## WHAT TO DO
The data beneath this task has to be reprinted character for character.

## EXTRACTED RECORDS
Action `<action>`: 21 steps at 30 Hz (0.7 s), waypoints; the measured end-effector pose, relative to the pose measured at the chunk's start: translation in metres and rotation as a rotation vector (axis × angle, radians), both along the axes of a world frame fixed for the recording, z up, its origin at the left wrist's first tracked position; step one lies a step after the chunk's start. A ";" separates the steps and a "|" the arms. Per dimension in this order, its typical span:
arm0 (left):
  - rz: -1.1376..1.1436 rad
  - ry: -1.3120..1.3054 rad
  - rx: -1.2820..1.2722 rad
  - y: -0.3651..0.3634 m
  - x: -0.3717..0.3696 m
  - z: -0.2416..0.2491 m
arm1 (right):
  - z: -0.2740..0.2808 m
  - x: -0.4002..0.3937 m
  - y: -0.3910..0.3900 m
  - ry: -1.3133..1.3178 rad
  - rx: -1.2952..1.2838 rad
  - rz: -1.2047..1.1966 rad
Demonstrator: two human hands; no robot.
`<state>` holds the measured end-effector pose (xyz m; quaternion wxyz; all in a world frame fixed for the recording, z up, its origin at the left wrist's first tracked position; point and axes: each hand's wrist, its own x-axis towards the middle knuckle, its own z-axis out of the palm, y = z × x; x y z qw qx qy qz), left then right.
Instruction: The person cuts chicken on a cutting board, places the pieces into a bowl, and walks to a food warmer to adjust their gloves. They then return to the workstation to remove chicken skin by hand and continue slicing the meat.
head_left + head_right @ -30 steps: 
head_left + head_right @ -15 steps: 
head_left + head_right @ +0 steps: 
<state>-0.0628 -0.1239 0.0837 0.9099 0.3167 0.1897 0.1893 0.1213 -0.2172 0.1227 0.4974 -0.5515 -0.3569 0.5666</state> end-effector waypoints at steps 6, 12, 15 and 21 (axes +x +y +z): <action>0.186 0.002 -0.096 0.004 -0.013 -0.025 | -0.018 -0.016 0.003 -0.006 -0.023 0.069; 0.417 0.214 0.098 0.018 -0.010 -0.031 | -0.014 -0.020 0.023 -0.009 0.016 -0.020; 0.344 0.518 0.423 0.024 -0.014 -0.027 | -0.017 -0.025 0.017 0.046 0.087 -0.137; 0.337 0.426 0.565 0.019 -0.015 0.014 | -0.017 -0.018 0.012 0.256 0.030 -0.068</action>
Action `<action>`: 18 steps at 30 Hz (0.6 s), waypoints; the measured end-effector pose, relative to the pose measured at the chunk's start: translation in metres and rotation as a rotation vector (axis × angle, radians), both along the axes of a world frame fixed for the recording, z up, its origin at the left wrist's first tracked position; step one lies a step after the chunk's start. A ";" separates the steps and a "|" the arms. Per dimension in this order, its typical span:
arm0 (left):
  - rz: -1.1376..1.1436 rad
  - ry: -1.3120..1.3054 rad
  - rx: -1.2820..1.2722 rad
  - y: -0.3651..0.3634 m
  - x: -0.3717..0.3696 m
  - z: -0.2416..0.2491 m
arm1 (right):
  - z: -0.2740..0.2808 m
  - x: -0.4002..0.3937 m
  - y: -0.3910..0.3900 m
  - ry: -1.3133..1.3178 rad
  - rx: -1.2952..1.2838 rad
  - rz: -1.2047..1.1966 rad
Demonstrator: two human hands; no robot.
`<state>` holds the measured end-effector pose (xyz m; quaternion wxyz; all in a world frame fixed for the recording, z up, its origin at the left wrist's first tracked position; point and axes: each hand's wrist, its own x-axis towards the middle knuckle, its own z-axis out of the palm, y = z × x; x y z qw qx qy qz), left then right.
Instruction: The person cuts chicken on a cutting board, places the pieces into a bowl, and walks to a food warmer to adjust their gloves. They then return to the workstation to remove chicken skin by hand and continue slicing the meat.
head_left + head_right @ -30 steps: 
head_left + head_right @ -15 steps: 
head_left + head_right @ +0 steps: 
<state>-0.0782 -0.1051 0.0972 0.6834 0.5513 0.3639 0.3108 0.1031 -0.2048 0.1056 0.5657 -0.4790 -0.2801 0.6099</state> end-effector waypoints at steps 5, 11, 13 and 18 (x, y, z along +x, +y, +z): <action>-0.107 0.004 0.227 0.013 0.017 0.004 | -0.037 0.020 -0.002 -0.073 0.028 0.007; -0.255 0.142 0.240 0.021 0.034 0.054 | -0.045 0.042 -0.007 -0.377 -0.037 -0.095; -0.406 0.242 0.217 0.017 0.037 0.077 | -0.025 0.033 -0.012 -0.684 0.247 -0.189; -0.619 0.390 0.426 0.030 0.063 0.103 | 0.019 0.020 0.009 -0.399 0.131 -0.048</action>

## TASK SOLUTION
Action `<action>`: 21 steps at 30 Hz (0.7 s), waypoints; the measured end-effector pose, relative to the pose measured at the chunk's start: translation in metres and rotation as a rotation vector (axis × angle, radians), both along the axes of a world frame fixed for the recording, z up, its origin at the left wrist's first tracked position; step one lies a step after the chunk's start. A ";" separates the steps and a "|" the arms. Per dimension in this order, its typical span:
arm0 (left):
  - rz: -1.1376..1.1436 rad
  - ry: -1.3120..1.3054 rad
  - rx: -1.2820..1.2722 rad
  - y: -0.3651..0.3634 m
  - x: -0.3717..0.3696 m
  - z: -0.2416..0.2491 m
arm1 (right):
  - z: -0.2740..0.2808 m
  - x: -0.4002..0.3937 m
  - y: -0.3910..0.3900 m
  - ry: -1.3133..1.3178 rad
  - rx: -1.2952..1.2838 rad
  - rz: -1.2047..1.1966 rad
Demonstrator: two human hands; no robot.
`<state>` holds the measured end-effector pose (xyz m; quaternion wxyz; all in a world frame fixed for the recording, z up, its origin at the left wrist's first tracked position; point and axes: each hand's wrist, its own x-axis towards the middle knuckle, its own z-axis out of the palm, y = z × x; x y z qw qx qy qz), left then right.
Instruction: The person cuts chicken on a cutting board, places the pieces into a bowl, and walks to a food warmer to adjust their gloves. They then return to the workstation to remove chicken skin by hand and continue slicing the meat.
head_left + head_right @ -30 steps: 
head_left + head_right @ -15 steps: 
head_left + head_right @ +0 steps: 
<state>-0.0628 -0.1239 0.0837 0.9099 0.3167 0.1897 0.1893 0.1213 -0.2172 0.1227 0.4974 -0.5515 -0.3569 0.5666</state> end-effector waypoints at steps 6, 12, 15 and 21 (axes +x +y +z): <action>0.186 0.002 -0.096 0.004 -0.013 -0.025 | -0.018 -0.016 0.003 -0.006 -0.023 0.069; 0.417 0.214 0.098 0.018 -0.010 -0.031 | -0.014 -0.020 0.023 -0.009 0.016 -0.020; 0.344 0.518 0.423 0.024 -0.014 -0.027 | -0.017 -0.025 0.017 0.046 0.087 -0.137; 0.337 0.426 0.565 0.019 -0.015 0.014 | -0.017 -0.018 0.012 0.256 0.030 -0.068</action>
Action `<action>`: 18 steps at 30 Hz (0.6 s), waypoints; the measured end-effector pose, relative to the pose measured at the chunk's start: translation in metres and rotation as a rotation vector (axis × angle, radians), both along the axes of a world frame fixed for the recording, z up, its origin at the left wrist's first tracked position; step one lies a step after the chunk's start. A ";" separates the steps and a "|" the arms. Per dimension in this order, its typical span:
arm0 (left):
  - rz: -1.1376..1.1436 rad
  - ry: -1.3120..1.3054 rad
  - rx: -1.2820..1.2722 rad
  - y: -0.3651..0.3634 m
  - x: -0.3717..0.3696 m
  - z: -0.2416..0.2491 m
arm1 (right):
  - z: -0.2740..0.2808 m
  - x: -0.4002..0.3937 m
  - y: -0.3910..0.3900 m
  - ry: -1.3133..1.3178 rad
  - rx: -1.2952..1.2838 rad
  - rz: -1.2047..1.1966 rad
Demonstrator: two human hands; no robot.
`<state>` holds the measured end-effector pose (xyz m; quaternion wxyz; all in a world frame fixed for the recording, z up, its origin at the left wrist's first tracked position; point and axes: each hand's wrist, its own x-axis towards the middle knuckle, its own z-axis out of the palm, y = z × x; x y z qw qx qy qz), left then right.
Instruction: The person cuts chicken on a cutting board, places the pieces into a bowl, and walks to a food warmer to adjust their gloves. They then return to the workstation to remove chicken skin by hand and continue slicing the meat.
head_left + head_right @ -30 steps: 
head_left + head_right @ -15 steps: 
head_left + head_right @ +0 steps: 
<state>-0.0782 -0.1051 0.0972 0.6834 0.5513 0.3639 0.3108 0.1031 -0.2048 0.1056 0.5657 -0.4790 -0.2801 0.6099</state> end-effector waypoints at steps 5, 11, 13 and 18 (x, y, z along +x, +y, +z): <action>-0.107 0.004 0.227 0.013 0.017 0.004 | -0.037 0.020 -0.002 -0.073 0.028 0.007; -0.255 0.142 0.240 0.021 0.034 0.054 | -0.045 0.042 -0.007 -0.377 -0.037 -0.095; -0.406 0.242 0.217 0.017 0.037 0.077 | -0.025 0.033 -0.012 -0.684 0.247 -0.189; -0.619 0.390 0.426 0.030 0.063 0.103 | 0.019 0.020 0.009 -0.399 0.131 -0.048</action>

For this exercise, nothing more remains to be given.